2016年10月26日水曜日

四十九日のレシピ、再び。

キョンキョンのオススメ第13弾、伊吹有喜「四十九日のレシピ」を読了。以前映画も見てるんだけど、せっかくオススメされたので原作小説も読んでみようかと思いまして。
どういう話かは映画を見たときに書いたブログを読んでいただくとして(手抜き)。

この物語の主人公は、乙美かあさん、略して乙母(おっか)さんだ。
だけど、彼女はすでに亡くなっている。いない。
いないんだけど、残したもの、言い換えれば「生きた証」が物語をつむぐ。

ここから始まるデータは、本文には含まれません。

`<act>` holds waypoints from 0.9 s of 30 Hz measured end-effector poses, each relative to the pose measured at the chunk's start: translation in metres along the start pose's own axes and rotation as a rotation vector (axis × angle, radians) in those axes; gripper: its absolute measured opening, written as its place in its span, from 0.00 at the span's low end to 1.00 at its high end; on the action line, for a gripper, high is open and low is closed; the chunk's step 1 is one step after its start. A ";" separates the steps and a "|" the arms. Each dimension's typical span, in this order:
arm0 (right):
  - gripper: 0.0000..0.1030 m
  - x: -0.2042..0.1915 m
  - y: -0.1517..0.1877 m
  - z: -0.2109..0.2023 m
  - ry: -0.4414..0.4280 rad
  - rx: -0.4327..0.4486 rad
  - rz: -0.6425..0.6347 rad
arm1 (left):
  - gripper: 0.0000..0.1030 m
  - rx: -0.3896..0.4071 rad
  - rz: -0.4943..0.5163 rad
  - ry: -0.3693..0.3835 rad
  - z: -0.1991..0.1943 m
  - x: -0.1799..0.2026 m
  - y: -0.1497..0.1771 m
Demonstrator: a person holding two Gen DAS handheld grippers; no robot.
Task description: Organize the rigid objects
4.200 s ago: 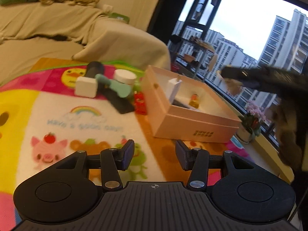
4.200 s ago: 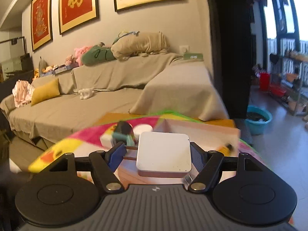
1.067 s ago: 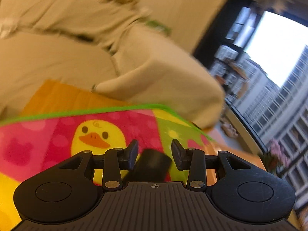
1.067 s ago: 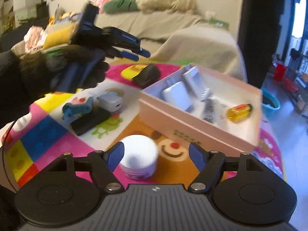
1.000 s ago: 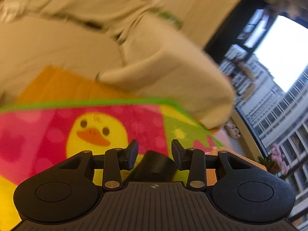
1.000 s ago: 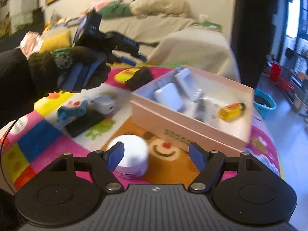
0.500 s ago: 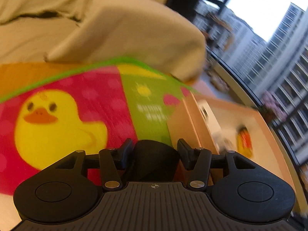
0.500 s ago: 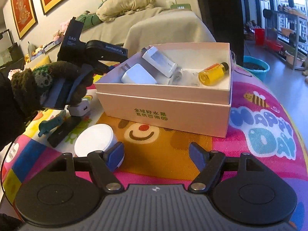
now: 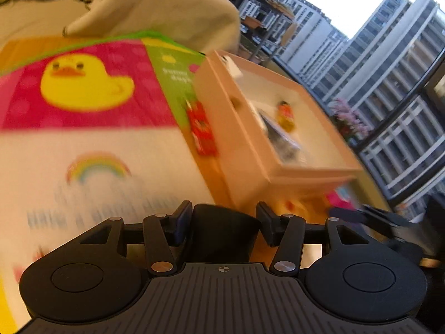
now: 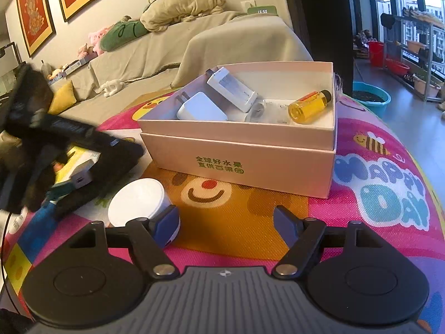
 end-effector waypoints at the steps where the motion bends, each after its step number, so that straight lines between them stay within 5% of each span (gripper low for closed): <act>1: 0.74 0.000 0.000 0.000 0.001 0.000 -0.001 | 0.53 0.026 -0.014 0.011 -0.010 0.003 0.004; 4: 0.74 0.000 0.000 0.001 0.003 0.002 0.000 | 0.52 0.180 -0.009 -0.041 -0.054 0.004 0.005; 9: 0.74 0.001 0.000 0.002 0.002 0.005 0.000 | 0.52 0.370 -0.043 -0.250 -0.122 -0.020 0.019; 14: 0.74 0.002 0.000 0.002 0.002 0.005 0.001 | 0.52 0.302 -0.176 -0.307 -0.130 -0.053 0.064; 19: 0.74 0.002 0.000 0.002 0.008 0.003 -0.005 | 0.52 0.257 -0.294 -0.189 -0.107 -0.060 0.087; 27: 0.74 0.000 0.001 0.003 0.018 0.003 -0.014 | 0.53 0.184 -0.133 -0.084 -0.070 -0.013 0.077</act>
Point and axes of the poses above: each gripper's, at about its wrist camera, not at the fingertips, and z roughly the way its jaws point, x to its right, y to its underside, the point moved 6 cm from there along z, roughly the way its jaws point, and after that the axes turned 3 degrees about -y, right-handed, at the moved point
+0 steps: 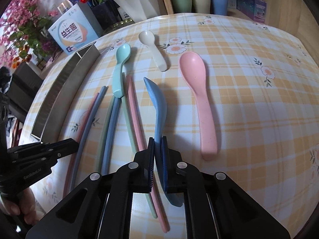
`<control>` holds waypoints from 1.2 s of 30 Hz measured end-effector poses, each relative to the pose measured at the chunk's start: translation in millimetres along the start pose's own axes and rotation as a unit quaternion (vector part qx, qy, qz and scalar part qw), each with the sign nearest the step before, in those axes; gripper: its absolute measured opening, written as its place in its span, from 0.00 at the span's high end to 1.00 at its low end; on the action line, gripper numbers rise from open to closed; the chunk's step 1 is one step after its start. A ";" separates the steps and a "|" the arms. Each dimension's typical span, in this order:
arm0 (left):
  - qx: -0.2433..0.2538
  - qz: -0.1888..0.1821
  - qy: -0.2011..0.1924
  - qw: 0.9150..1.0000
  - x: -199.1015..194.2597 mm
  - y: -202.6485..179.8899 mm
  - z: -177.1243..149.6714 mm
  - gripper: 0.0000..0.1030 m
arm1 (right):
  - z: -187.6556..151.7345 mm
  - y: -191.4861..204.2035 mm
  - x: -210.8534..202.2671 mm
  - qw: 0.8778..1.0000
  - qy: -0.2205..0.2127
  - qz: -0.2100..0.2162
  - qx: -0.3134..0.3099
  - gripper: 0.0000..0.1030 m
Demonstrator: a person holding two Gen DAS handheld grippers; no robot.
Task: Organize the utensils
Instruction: 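Close the left tool on the pink chopstick while the right tool grasps the blue spoon, then carry the pink chopstick into the steel tray with the left tool and open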
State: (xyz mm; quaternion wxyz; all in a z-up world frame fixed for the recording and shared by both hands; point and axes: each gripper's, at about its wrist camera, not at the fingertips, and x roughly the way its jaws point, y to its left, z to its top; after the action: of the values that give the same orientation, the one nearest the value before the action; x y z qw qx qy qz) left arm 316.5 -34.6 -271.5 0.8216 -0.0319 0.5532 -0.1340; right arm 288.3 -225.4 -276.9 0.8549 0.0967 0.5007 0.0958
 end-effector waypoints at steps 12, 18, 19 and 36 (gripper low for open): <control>0.018 0.018 -0.008 1.000 0.3 -7.2 -1.3 0.94 | -6.8 -10.5 -6.8 0.998 -0.031 0.030 0.038 0.93; 0.011 0.019 -0.010 1.000 0.7 -7.6 -2.0 0.94 | -6.5 -8.2 -23.4 0.997 -0.051 0.040 0.037 0.93; 0.008 0.018 -0.011 1.000 0.5 -7.1 -2.4 0.94 | -6.9 -7.3 -25.0 0.997 -0.052 0.041 0.035 0.93; -0.016 0.000 -0.024 1.000 -20.1 7.2 -1.3 0.95 | -7.7 -9.0 -36.0 0.996 -0.059 0.041 0.056 0.93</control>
State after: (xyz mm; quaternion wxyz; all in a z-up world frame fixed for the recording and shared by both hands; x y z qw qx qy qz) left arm 309.5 -22.4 -255.3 0.8339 -0.0481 0.5357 -0.1240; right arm 264.8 -243.0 -252.8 0.8714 0.1700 0.4499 0.0970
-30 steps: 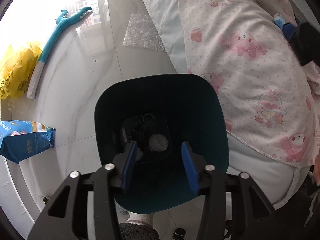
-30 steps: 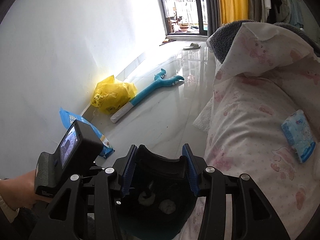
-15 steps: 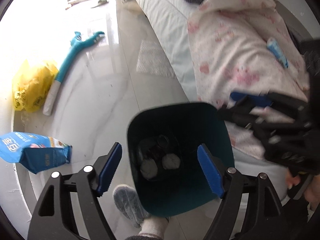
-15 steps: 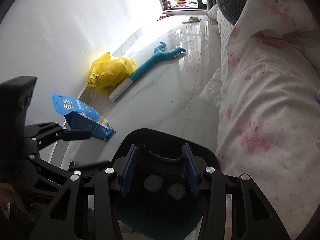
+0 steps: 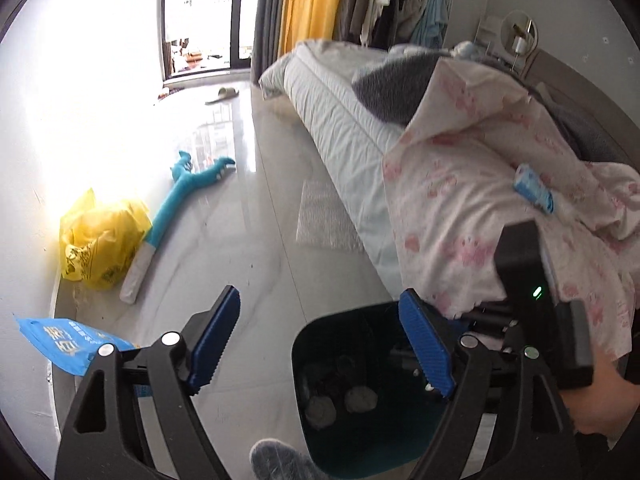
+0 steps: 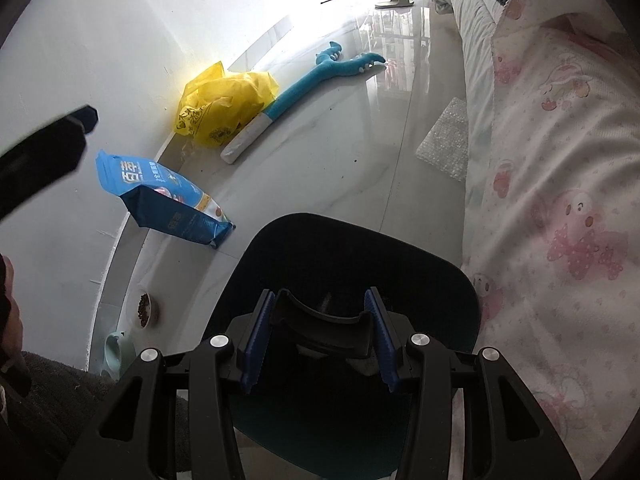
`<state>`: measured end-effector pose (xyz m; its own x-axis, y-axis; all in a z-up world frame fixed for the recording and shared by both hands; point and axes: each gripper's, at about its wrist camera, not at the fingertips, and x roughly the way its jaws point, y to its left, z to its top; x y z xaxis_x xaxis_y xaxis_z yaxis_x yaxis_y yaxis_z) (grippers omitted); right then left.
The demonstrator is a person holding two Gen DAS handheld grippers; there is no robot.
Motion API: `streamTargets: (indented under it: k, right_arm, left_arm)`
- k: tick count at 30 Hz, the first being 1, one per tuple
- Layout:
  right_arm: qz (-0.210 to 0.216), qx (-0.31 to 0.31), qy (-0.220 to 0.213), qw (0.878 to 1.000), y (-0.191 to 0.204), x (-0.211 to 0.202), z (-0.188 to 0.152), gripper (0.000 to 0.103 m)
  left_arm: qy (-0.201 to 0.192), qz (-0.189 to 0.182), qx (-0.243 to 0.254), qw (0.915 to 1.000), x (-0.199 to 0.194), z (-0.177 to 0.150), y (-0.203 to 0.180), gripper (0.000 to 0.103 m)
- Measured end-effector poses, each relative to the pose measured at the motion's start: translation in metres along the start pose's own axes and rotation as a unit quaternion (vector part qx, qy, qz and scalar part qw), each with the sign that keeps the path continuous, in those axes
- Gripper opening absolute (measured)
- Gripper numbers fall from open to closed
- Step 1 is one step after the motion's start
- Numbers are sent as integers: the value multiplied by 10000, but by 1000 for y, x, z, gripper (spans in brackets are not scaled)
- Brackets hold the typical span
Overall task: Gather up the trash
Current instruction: 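Move both open tools back toward the blue tissue packet on the bed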
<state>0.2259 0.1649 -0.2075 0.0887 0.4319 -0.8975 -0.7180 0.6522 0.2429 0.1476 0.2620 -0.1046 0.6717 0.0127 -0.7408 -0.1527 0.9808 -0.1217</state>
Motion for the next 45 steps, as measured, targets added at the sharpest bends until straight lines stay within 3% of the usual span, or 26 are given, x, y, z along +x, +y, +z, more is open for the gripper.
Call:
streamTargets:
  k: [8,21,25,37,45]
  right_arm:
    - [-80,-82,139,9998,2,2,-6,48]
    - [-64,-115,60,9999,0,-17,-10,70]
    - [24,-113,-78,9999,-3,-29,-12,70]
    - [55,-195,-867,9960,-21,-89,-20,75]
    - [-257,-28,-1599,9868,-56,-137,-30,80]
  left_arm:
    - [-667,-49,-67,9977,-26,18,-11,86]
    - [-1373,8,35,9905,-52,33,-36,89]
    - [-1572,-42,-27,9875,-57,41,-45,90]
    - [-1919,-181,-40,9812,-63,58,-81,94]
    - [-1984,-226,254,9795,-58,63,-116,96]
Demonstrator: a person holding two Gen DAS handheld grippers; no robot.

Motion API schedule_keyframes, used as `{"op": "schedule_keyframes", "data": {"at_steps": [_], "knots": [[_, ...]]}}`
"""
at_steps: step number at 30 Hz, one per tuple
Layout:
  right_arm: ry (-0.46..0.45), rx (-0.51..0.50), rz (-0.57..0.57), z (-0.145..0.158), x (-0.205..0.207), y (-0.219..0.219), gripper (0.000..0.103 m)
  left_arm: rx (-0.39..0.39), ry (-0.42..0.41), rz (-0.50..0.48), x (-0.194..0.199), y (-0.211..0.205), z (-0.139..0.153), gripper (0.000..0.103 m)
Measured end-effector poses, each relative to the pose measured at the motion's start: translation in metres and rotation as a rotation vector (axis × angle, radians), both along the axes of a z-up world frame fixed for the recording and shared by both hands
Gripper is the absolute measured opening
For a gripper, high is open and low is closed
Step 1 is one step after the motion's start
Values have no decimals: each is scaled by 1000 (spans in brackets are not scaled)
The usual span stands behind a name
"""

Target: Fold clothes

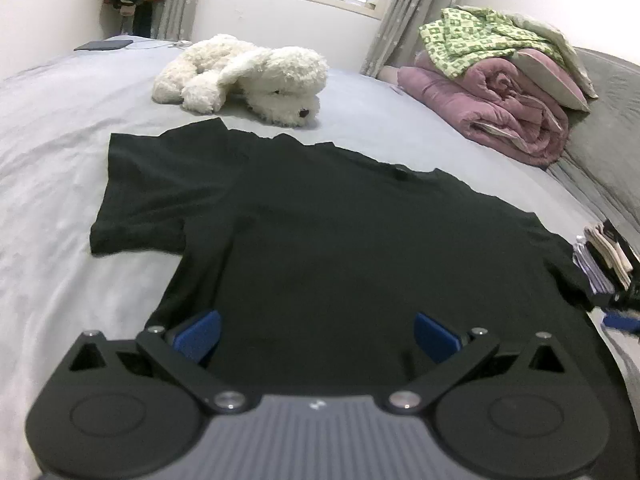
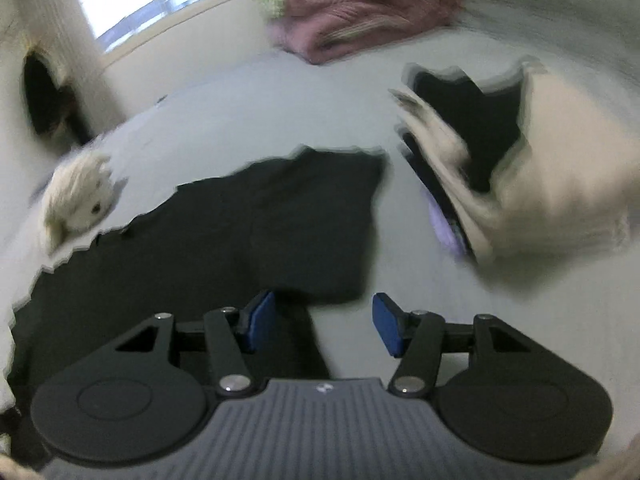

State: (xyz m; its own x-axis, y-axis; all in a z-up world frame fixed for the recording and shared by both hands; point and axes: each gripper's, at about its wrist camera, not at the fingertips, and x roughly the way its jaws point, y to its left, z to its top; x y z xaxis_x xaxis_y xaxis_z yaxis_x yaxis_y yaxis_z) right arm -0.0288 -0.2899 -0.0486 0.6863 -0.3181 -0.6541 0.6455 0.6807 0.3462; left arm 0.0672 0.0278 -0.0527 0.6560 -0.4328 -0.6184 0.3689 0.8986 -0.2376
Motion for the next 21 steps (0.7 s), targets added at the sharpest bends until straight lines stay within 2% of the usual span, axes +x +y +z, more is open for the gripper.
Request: {"op": "schedule_keyframes", "data": {"at_steps": [5,9,10,11,12,13,17,20,21], "knots": [[-160,161,-113,-15,-9,-18,60,28,-9,-26,-5,0,0,103],[-251,220,-156,-25,-5,-28,59,26,-6,-17,-5,0,1,103],[-261,218,-162,-26,-3,-29,57,22,-3,-12,-4,1,1,103],[-268,214,-159,-26,0,-31,44,18,-2,-8,-4,1,1,103],[-260,210,-135,-27,5,-33,16,17,-3,-7,-4,1,0,103],[-234,195,-111,-26,9,-35,8,19,-6,-9,-4,1,0,103],[-63,-41,-98,-16,21,-35,5,58,-36,-38,-6,-2,-4,103],[-22,-82,-68,-22,28,-34,5,114,-68,-63,-10,-7,-6,103],[-19,-92,-63,-20,28,-32,8,129,-74,-67,-11,-8,-6,103]]}}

それはモノであり、人であり、思いであり、レシピであり。

物語の中心にいるのは乙母さんの義理の娘。でも、物語を動かすのは彼女ではなく、その「生きた証」そのものなのだ。そのことが、読者としての僕にすごく響く。

血のつながり、母子、血脈。
愛情と名を変えた無遠慮、無理解。
「生きている人間」はときに残酷だ。だからこそ求めるものもある。

わずかに乙美さんが登場する回想シーンで、そのことを端的に表現する文章があった。

『きっと人生には何かが必要だ。
食って寝て起きての日々を鮮やかに彩る何かが。幸せな気持ちを作り出す何かが。(略)心を動かす美しい何かが。』


なんかそういうことなんだな。

そして娘は気づく。『望んだ花はなくとも、別の美しい花がいつも咲いていたことに』

そういうことなんだよ。

うまく文字にはできないけれど、奥底のほうで納得してしまった。
うん、矛盾してこその人間なのかも。そんなことも思ったり。

クライマックスは実に素敵で、エンディングは実にせつなく、そして愛おしい。
あれ?映画と「終わる場面」が違ったかも?細かくは覚えてないが。

・・・改めて永作さんはじめ、映画出演者たちの演技力という凄味を思う。これだけの細やかな心の動き、見事に表現されていたかと。